WORK ORDER >> Whenever the string "down" appears in a line of the listing below, that line counts. Say how many lines count, and give nothing else.

DATA EXTRACT >>

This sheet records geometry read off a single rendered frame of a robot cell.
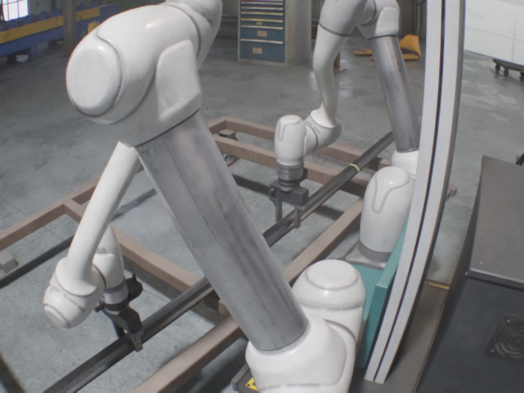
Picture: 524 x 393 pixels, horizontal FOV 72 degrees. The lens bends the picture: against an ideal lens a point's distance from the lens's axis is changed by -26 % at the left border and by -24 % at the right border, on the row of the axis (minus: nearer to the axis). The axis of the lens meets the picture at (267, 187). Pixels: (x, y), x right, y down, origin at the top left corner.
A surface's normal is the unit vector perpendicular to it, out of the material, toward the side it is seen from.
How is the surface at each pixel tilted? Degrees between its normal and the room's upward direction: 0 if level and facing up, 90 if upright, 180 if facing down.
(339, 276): 9
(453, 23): 90
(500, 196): 0
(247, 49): 90
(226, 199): 67
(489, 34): 90
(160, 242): 0
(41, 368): 0
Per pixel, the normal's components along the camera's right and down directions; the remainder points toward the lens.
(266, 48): -0.50, 0.40
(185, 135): 0.57, 0.04
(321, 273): 0.09, -0.93
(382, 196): -0.62, 0.03

TASK SOLUTION >> 3